Screen Link: https://app.dataquest.io/m/155/guided-project%3A-predicting-car-prices/3/univariate-model

Your Code:

def knn_train_test(df,features,target):
    np.random.seed(1)
    tmp_df=df.copy()
    
    # Randomize order of rows in data frame.
    shuffled_index = np.random.permutation(tmp_df.index)
    tmp_df = tmp_df.reindex(shuffled_index)
    #tmp_df=df.loc[np.random.permutation(len(df))]
      
    # Split full dataset into train and test sets
    train_df=tmp_df.iloc[0:int(len(tmp_df)*.5)]
    test_df=tmp_df.iloc[int(len(tmp_df*.5)):]
    
    # Instantiate model
    model=KNeighborsRegressor()
    
    # Fit a KNN model to the training data (using k=5 default)
    model.fit(train_df[features],train_df[target])
    
    # Make predictions using model
    predictions=model.predict(test_df[features])
    
    # Calculate RSME
    mse=mean_squared_error(test_df[target],predictions)
    rmse=np.sqrt(mse)
    
    return rmse

What I expected to happen:

I want to split the data set into 2 parts (train:50% and test:50%) and I don’t understand why I can’t split it with my code, it only works if I change it like the solution code:

    # Divide number of rows in half and round.
    last_train_row = int(len(rand_df) / 2)
    
    # Select the first half and set as training set.
    # Select the second half and set as test set.
    train_df = rand_df.iloc[0:last_train_row]
    test_df = rand_df.iloc[last_train_row:]

What actually happened:
ValueError: Found array with 0 sample(s) (shape=(0, 1)) while a minimum of 1 is required.

Other details:
It works with this code (the same solution):

#train_df=tmp_df.iloc[0:int(len(tmp_df)/2)]
#test_df=tmp_df.iloc[int(len(tmp_df)/2):]
1 Like

Hi @arredocana,

The error is due to a small typo:
test_df=tmp_df.iloc[int(len(tmp_df*.5)):]

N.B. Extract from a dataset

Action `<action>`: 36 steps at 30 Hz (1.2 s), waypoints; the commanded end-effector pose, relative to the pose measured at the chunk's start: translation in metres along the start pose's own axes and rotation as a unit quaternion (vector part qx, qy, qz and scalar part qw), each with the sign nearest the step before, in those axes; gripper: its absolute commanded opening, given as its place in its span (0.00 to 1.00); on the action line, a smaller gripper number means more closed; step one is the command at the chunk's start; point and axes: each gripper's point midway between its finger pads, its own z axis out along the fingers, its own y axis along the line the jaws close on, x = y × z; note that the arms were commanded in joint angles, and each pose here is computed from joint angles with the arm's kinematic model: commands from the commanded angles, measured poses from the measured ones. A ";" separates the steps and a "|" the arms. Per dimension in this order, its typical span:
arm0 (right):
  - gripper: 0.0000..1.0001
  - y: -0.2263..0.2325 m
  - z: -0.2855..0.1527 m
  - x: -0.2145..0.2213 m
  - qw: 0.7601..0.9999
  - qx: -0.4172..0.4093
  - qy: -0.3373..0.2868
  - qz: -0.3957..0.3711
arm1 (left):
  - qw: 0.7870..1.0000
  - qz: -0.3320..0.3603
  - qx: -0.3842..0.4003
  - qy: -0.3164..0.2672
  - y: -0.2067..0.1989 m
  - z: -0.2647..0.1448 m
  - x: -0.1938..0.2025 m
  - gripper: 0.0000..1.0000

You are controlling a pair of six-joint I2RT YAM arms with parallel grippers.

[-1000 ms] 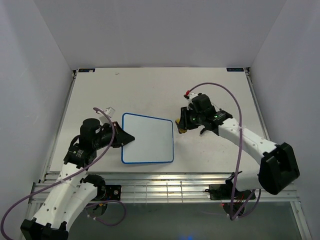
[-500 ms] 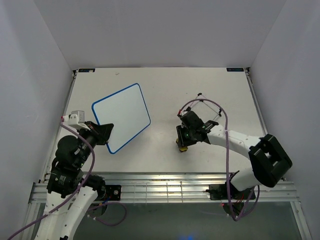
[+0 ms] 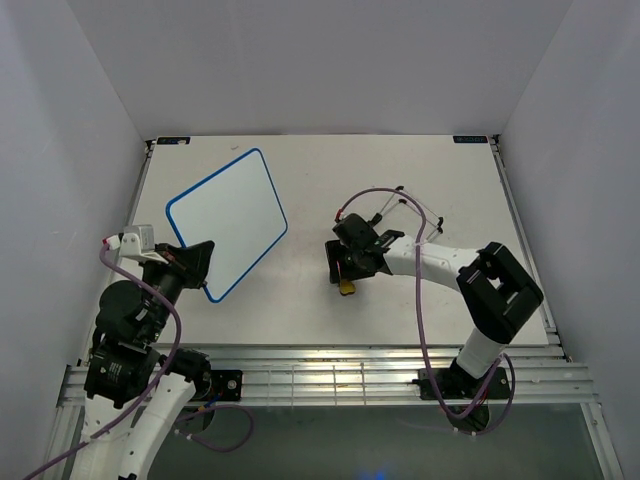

int(len(tmp_df*.5)) should be changed to int(len(tmp_df)*.5)

Best,
Sahil

1 Like

Hi @Sahil could we also use the train_test_split function from library scikit learn instead of this code used during this first mission:

    # Randomize order of rows in data frame
    np.random.seed(1)
    shuffle_index=np.random.permutation(df.index)
    df=df.reindex(shuffle_index)
       
    # Split full dataset into train and test sets
    train_df = df.iloc[0:int(len(df)*.75)]
    test_df = df.iloc[int(len(df)*.75):]

For example, using this train_test_split function in the knn_train_test function used on this project guided would be:

def knn_train_test(df, features, target, k=[5]):
    
    from sklearn.neighbors import KNeighborsRegressor
    from sklearn.metrics import mean_squared_error
    from sklearn.model_selection import train_test_split
    
    # Normalize all columnns to range from 0 to 1 except the target column
    target_col = df[target]
    df = (df - df.mean()) / (df.std())
    df[target] = target_col
    
    # Split full dataset into random train and test subsets
    X_train, X_test, y_train, y_test = train_test_split(df[features], df[target],\
                                                test_size = 0.25, random_state = 0)
    
    k_values = k
    k_rmses = dict()
    
    for k in k_values:
        
        # Instantiate model
        model = KNeighborsRegressor(n_neighbors=k, algorithm='brute')
             
        # Fit the model to the training data
        model.fit(X_train, y_train)
    
        # Make predictions using model
        predictions = model.predict(X_test)
    
        # Calculate RMSE
        mse = mean_squared_error(y_test, predictions)
        k_rmses[k] = np.sqrt(mse)
    
    return k_rmses

It’s the same thing, right?
Thanks in advance!

1 Like

Hi @arredocana,

Yes, you could use train_test_split.